Setup Nagios Server with nsca-ng for DRLM

One of the methods of error reporting with DRLM is nsca-ng, there is a sample configuration on http://docs.drlm.org/en/latest/ErrorReporting.html . In this document we cover the configuration Nagios Server with nsca-ng and also DRLM Server configuration to monitor errors from DRLM Server when running backups.

Of course we assume you have a Nagios Server configured and a DRLM Server

if not, don’t worry, just take a look on the next links

How to install DRLM

How to install NAGIOS

DRLM Server configuration

Install nsca-ng-client package

$ apt install nsca-ng-client

Set up config files

At least 2 files must be configured, in thes example we’re using 3, default.conf has the default values that can be overwritten in local.conf

/usr/share/drlm/conf/default.conf

# REPORT_TYPE=nagios
# NAGIOS VARIABLES
#
# These are default values and can be overwritten in local.conf according to your NAGIOS installation and configuration.
#

NAGCMD="/usr/sbin/send_nsca"
NAGSVC="DRLM"
NAGHOST="$HOSTNAME"
NAGCONF="/etc/drlm/alerts/nagios.cfg"

Note

Keep an eye on this variable NAGSVC . We’re going to use it on the Nagios server side as a service description it must match.

/etc/drlm/local.conf

NAGSVC="DRLM_Backup"

Note

As you can see this varible was defined previously on default.conf , it is just to show you than it can be overwritten with the /etc/drlm/local.conf file, so if you want, you can dismiss this step.

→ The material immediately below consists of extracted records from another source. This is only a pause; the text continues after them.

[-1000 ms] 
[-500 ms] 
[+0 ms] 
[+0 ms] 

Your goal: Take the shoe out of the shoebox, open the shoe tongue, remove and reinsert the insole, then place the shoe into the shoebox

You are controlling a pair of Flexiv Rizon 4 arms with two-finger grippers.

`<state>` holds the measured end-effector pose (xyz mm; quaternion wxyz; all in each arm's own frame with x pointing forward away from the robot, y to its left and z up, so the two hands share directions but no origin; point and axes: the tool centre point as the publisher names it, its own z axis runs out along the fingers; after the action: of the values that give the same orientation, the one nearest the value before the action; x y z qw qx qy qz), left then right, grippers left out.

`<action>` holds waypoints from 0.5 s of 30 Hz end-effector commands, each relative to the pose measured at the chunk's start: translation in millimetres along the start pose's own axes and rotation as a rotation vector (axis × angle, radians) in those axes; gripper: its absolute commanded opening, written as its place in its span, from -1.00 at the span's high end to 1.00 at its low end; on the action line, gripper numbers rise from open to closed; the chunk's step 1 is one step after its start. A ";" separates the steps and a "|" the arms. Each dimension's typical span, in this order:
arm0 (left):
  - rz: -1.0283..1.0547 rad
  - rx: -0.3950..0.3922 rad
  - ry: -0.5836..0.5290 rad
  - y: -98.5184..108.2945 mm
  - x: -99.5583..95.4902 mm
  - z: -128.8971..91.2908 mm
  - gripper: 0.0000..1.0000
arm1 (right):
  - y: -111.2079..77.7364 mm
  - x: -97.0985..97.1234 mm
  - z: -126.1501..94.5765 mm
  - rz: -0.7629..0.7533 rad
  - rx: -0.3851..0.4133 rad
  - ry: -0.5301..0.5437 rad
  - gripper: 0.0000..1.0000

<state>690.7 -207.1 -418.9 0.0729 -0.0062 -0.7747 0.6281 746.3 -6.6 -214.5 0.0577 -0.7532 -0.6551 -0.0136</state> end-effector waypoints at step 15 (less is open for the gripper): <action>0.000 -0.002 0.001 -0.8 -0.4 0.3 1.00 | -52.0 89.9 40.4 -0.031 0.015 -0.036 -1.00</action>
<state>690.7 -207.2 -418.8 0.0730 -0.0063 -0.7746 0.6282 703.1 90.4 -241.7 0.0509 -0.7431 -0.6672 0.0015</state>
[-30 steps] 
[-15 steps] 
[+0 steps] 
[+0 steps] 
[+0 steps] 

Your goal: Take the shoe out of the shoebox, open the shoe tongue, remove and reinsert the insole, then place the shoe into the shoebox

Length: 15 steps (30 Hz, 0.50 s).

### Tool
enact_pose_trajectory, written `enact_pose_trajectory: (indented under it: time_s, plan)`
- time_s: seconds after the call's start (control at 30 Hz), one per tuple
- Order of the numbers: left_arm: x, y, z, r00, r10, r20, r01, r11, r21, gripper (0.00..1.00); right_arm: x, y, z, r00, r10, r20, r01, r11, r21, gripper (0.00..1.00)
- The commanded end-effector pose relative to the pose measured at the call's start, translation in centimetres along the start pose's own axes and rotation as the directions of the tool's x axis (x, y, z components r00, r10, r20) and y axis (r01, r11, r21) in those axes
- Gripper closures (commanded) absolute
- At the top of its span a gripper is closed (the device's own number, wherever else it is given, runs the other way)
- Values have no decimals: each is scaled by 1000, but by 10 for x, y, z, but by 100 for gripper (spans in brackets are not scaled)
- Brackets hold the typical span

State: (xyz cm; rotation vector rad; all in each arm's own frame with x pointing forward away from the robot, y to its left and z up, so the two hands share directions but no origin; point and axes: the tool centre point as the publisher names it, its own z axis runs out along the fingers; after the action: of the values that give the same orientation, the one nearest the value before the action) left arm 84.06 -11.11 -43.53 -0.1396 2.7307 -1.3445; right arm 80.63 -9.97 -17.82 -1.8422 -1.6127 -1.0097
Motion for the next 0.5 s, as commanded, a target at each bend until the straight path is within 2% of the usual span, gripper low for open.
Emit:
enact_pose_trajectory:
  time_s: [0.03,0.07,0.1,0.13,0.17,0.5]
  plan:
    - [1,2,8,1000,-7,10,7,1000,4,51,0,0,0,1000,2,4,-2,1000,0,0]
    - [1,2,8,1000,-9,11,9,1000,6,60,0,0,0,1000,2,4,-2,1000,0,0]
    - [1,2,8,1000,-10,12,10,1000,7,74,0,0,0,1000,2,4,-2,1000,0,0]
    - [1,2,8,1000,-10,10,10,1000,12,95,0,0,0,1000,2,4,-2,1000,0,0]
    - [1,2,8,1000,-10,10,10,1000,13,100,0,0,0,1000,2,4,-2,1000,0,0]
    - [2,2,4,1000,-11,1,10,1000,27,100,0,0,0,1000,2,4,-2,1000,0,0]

/etc/drlm/alerts/nagios.cfg

#### DRLM (Disaster Recovery Linux Manager) Nagios error reporting sample configuration file.
#### Default: /etc/drlm/alerts/nagios.cfg

### identity = <string>
#   Send  the  specified  client identity to the server.
#   By default, localhost will be used.

identity = "DRLM"

### server = <string>
#   Connect and talk to the specified server address or hostname.
#   The  default server is "localhost".

server = "Cervell"

### port = <string>
#   Connect  to  the  specified  service  name or port number on the
#   server instead of using the default port (5668).

port = 5668
password = "change-me"

Where:

  • DRLM: Is the name of the DRLM Server
  • Cervell: Is the name of the Nagios Server
  • port: Is the port where the Nagios Server is listening
  • password: Is the default password on the nsca-ng-server

Nagios Server configuration

Once the DRLM Server has been configured we’ll set up the Nagios Server.

Install required packages

$ apt install nsca-ng-server

Set up nsca-ng config files

/etc/nsca-ng/nsca-ng.cfg

command_file = "/usr/local/nagios/var/rw/nagios.cmd"

listen = "Cervell" # only listen on localhost. If you use systemd this
                          # this option is overriden by the
                          # nsca-ng-server.socket file.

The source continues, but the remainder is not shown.